§ **YOUR INSTRUCTIONS**: Tally how many lines of these entries hold the string "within". Return the number alone.

§ **THE RECORDS**:
____

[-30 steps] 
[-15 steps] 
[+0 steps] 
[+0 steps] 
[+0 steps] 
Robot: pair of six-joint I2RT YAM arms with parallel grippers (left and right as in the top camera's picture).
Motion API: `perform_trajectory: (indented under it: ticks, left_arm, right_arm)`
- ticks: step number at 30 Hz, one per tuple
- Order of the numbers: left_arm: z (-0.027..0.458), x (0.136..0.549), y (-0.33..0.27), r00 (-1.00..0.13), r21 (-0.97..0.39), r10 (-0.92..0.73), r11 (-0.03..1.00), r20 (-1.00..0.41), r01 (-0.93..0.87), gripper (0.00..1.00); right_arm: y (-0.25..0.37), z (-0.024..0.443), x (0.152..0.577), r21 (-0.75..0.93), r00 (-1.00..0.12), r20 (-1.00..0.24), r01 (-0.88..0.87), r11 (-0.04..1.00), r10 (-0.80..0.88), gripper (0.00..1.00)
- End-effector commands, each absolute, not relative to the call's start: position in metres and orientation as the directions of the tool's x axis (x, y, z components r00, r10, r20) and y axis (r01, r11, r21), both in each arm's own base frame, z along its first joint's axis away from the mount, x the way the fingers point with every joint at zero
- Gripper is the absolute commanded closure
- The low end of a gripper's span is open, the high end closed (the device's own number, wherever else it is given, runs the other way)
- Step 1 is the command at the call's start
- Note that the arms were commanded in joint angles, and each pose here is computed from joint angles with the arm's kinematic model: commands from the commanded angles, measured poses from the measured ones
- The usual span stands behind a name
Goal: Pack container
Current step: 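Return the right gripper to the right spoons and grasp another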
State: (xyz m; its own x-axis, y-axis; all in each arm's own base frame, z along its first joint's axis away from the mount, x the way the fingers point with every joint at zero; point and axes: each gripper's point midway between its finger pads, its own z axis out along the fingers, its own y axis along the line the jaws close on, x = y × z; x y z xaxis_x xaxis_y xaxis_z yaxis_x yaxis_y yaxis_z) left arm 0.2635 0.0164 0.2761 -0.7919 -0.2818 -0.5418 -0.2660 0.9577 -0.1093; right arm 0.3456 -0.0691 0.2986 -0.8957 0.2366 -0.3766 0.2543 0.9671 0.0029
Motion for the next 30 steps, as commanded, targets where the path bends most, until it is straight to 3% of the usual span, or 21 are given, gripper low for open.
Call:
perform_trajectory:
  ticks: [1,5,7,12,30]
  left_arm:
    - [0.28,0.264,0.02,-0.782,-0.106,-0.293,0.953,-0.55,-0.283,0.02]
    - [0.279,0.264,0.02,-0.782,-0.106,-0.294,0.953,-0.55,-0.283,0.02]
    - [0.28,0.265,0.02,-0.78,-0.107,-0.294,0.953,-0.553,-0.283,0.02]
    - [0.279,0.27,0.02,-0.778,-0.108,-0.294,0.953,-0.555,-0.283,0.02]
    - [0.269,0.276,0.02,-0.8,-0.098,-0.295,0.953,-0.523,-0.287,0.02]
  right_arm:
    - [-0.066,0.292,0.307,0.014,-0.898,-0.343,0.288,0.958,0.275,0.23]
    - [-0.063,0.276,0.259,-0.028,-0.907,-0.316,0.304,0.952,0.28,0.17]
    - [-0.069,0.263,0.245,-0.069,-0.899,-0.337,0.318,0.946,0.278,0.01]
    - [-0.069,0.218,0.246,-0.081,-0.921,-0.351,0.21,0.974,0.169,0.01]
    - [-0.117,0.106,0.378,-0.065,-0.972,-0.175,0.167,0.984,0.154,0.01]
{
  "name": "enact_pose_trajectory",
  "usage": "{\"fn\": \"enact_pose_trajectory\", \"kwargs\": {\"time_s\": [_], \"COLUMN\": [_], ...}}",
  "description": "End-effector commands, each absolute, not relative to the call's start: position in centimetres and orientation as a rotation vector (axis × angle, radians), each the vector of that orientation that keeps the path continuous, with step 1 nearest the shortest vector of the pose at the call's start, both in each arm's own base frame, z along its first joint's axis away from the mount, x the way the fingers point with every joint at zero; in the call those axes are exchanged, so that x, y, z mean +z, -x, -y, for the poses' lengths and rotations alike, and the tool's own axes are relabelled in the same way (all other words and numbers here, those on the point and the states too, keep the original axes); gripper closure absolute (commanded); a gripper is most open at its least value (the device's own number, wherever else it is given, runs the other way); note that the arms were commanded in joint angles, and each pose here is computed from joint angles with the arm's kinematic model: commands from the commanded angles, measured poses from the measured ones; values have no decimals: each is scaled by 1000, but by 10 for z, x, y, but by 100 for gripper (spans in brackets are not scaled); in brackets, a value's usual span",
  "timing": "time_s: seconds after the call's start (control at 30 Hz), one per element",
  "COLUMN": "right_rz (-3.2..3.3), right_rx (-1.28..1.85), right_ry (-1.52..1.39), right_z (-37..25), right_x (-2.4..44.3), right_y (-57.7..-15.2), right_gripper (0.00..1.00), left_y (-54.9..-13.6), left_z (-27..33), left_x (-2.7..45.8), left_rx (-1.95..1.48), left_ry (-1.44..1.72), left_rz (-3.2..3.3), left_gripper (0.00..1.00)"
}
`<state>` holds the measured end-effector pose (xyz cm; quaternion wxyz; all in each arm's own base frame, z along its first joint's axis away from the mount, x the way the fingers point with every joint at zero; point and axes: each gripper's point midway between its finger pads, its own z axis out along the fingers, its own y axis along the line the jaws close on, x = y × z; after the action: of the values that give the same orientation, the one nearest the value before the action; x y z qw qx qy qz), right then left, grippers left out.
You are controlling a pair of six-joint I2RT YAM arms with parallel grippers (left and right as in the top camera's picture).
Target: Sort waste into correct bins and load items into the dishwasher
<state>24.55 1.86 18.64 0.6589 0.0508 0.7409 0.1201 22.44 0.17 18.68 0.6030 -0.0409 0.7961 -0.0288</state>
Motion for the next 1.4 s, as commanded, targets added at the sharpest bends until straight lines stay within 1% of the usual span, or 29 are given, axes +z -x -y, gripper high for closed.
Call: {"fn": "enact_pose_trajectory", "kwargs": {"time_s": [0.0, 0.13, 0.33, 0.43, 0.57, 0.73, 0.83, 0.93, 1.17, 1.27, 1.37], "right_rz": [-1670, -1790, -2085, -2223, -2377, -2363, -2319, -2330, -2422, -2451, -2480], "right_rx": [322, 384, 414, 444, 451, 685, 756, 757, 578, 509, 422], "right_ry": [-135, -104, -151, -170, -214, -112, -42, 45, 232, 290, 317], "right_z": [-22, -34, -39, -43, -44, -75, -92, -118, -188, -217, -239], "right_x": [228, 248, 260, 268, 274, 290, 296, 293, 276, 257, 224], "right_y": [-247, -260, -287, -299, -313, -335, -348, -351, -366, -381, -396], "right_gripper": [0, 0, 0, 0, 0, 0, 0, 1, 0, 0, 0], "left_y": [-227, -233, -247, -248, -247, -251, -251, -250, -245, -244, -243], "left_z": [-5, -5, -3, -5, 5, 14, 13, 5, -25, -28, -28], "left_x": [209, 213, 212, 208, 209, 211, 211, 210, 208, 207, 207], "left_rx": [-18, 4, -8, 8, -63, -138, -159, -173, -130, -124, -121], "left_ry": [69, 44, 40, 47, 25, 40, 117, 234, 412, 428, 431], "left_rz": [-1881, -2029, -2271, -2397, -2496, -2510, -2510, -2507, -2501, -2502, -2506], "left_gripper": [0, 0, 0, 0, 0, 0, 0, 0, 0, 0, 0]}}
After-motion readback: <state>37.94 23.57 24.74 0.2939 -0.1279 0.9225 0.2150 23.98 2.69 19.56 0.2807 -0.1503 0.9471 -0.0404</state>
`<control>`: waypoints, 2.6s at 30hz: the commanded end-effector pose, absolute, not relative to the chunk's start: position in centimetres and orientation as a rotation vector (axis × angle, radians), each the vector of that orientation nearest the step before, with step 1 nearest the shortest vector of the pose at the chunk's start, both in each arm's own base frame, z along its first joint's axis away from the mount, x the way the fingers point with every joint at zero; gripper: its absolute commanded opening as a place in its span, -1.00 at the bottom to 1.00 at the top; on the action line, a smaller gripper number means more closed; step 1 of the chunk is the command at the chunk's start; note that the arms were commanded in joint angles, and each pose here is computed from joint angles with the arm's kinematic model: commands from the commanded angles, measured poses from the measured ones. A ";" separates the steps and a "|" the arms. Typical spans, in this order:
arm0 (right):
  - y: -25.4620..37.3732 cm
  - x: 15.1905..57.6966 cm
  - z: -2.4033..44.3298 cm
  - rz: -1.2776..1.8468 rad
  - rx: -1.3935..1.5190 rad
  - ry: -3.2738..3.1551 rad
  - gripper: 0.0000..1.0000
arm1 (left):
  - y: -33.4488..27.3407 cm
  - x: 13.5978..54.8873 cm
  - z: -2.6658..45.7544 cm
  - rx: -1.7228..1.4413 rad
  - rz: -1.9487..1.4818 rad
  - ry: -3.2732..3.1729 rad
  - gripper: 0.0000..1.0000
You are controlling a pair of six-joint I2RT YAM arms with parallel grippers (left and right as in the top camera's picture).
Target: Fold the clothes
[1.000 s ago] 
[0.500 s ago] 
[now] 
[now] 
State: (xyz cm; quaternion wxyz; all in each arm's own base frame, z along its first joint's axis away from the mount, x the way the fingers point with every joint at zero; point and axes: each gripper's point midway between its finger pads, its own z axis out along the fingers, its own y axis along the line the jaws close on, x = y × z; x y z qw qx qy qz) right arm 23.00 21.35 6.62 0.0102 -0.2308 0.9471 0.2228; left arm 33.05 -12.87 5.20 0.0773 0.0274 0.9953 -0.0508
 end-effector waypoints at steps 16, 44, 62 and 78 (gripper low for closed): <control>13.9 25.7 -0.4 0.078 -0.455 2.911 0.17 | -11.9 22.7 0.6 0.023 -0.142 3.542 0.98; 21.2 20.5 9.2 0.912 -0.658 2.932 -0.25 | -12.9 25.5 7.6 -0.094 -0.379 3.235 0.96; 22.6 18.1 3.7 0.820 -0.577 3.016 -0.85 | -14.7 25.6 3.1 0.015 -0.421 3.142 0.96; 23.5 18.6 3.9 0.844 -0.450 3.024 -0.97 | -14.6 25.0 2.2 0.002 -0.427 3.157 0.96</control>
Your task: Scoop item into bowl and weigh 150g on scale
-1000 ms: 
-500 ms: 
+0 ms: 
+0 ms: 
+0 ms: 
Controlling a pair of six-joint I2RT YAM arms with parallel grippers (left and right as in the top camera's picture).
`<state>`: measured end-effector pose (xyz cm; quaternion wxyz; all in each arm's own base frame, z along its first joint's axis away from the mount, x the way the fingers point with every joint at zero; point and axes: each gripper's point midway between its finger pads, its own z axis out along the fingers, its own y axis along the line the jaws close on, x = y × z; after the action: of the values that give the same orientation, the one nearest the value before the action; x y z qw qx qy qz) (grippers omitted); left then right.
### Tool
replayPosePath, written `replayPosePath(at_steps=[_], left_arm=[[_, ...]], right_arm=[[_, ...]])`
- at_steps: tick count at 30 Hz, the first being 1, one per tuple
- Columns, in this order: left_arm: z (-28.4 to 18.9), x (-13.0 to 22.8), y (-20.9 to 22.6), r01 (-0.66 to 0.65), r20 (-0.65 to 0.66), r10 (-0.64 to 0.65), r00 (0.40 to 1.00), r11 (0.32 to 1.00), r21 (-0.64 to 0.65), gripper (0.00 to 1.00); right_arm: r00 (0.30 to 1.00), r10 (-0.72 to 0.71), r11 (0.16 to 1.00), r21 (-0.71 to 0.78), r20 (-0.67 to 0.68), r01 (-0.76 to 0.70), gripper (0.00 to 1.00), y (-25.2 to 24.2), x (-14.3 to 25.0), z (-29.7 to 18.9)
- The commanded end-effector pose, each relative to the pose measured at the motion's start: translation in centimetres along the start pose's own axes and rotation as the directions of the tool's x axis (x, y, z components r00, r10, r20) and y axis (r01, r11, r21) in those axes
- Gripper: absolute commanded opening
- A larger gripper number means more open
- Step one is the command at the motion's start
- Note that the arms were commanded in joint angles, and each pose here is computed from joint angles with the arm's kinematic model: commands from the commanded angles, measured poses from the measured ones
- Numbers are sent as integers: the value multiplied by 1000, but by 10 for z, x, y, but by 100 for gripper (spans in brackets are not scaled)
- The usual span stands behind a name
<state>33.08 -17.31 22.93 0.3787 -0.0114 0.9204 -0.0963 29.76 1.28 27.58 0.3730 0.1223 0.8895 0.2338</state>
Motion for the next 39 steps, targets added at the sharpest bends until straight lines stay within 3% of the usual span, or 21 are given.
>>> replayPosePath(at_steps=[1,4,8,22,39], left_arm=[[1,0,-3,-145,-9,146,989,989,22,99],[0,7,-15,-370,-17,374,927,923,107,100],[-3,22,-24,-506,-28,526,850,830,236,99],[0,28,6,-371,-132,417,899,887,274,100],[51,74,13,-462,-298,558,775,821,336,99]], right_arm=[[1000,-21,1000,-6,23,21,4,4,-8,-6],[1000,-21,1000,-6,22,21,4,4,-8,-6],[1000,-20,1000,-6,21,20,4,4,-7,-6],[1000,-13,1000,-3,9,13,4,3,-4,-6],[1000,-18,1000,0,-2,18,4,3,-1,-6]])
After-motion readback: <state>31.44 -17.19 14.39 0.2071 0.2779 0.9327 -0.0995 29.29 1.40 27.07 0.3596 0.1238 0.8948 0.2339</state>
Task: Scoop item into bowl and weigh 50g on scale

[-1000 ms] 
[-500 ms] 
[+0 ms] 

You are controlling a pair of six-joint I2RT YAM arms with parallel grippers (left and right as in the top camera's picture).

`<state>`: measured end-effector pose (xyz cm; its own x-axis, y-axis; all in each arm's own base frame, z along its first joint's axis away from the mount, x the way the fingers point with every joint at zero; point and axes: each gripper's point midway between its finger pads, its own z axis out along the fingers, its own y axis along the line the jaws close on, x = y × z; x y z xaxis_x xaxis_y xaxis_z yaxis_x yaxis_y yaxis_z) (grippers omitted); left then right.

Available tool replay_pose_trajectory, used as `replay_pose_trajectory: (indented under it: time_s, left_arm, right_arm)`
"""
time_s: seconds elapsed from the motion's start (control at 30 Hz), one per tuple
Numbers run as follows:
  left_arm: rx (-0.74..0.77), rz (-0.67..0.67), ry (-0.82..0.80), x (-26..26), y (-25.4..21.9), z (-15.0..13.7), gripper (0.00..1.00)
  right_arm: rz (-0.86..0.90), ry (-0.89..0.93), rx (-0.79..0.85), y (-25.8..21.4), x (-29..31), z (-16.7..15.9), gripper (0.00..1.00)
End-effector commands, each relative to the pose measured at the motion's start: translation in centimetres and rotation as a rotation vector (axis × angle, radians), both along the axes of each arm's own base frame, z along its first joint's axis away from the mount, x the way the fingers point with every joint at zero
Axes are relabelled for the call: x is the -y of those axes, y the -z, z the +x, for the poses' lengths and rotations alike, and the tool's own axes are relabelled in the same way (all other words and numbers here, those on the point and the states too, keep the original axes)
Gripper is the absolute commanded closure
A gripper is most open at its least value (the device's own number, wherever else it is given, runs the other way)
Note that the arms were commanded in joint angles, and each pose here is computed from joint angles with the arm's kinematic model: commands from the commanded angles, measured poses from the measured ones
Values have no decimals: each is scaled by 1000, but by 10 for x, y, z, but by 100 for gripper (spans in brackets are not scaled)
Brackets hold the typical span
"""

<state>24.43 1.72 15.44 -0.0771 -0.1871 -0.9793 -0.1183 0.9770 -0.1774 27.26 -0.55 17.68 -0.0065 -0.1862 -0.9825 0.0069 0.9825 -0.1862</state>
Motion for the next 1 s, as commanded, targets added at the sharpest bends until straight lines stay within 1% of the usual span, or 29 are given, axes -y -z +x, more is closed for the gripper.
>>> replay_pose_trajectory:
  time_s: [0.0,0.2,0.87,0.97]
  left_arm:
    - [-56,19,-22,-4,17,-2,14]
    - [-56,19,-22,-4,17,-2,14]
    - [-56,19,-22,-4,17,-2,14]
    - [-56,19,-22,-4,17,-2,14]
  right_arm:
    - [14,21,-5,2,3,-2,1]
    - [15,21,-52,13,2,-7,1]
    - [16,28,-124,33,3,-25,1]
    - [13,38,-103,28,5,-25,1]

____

§ **TASK SOLUTION**: 3